▶ Your goal: Take the lines below from the first through the one that contains "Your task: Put" and copy them exactly.

--- Supplied data ---

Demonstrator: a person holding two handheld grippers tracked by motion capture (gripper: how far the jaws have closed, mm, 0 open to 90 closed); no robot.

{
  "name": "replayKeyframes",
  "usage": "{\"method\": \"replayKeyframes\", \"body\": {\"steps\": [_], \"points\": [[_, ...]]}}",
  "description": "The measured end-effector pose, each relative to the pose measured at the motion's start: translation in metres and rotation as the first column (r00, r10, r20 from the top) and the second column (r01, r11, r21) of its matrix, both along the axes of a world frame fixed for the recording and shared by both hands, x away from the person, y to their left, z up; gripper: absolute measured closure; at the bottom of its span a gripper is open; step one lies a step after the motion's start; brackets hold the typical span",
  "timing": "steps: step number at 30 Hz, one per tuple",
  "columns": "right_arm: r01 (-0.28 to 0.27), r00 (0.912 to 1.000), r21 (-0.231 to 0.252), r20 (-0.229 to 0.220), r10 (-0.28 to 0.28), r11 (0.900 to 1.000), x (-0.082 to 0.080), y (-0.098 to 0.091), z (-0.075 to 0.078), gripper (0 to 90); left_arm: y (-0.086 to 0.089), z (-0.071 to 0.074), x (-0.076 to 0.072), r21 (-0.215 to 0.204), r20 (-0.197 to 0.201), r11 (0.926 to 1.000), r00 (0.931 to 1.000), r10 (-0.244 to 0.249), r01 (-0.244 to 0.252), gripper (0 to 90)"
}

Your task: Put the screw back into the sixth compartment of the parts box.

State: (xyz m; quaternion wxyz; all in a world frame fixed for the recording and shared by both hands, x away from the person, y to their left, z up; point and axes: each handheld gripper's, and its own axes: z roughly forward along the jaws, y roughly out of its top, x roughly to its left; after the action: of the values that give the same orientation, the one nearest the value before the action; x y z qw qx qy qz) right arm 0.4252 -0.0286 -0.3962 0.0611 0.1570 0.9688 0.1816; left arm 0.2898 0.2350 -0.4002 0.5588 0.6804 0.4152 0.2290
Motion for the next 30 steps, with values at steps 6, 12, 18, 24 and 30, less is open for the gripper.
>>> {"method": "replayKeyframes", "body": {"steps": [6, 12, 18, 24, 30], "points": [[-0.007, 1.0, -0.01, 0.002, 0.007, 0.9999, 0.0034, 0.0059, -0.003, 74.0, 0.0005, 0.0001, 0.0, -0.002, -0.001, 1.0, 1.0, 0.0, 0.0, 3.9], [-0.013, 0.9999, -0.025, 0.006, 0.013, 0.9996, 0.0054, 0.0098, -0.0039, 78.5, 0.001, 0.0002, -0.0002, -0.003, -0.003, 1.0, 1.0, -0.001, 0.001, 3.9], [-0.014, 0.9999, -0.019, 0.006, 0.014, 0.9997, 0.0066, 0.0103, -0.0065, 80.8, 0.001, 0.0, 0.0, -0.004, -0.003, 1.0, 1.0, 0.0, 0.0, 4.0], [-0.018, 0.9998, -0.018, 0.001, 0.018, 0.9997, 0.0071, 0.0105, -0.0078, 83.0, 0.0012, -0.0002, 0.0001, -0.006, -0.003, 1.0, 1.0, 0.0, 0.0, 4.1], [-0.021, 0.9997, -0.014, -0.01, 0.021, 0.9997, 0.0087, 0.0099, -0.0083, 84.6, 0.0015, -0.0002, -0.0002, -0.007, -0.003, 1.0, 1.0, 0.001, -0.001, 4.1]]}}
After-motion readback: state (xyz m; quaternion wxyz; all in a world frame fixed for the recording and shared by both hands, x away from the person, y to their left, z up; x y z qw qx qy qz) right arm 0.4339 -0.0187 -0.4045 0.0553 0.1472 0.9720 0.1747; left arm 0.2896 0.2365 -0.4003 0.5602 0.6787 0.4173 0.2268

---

▶ Answer for this exercise:
Demonstrator: a person holding two handheld grippers tracked by motion capture (gripper: how far the jaws have closed, mm, 0 open to 90 closed); no robot.

{
  "name": "replayKeyframes",
  "usage": "{\"method\": \"replayKeyframes\", \"body\": {\"steps\": [_], \"points\": [[_, ...]]}}",
  "description": "The measured end-effector pose, each relative to the pose measured at the motion's start: translation in metres and rotation as the first column (r00, r10, r20 from the top) and the second column (r01, r11, r21) of its matrix, both along the axes of a world frame fixed for the recording and shared by both hands, x away from the person, y to their left, z up; gripper: absolute measured closure; at the bottom of its span a gripper is open; step one lies a step after the motion's start; brackets hold the typical span",
  "timing": "steps: step number at 30 Hz, one per tuple",
  "columns": "right_arm: r01 (-0.28 to 0.27), r00 (0.912 to 1.000), r21 (-0.231 to 0.252), r20 (-0.229 to 0.220), r10 (-0.28 to 0.28), r11 (0.900 to 1.000), x (-0.082 to 0.080), y (-0.098 to 0.091), z (-0.075 to 0.078), gripper (0 to 90); left_arm: y (-0.086 to 0.089), z (-0.071 to 0.074), x (-0.076 to 0.072), r21 (-0.215 to 0.204), r20 (-0.197 to 0.201), r11 (0.926 to 1.000), r00 (0.931 to 1.000), r10 (-0.244 to 0.249), r01 (-0.244 to 0.252), gripper (0 to 90)"
}

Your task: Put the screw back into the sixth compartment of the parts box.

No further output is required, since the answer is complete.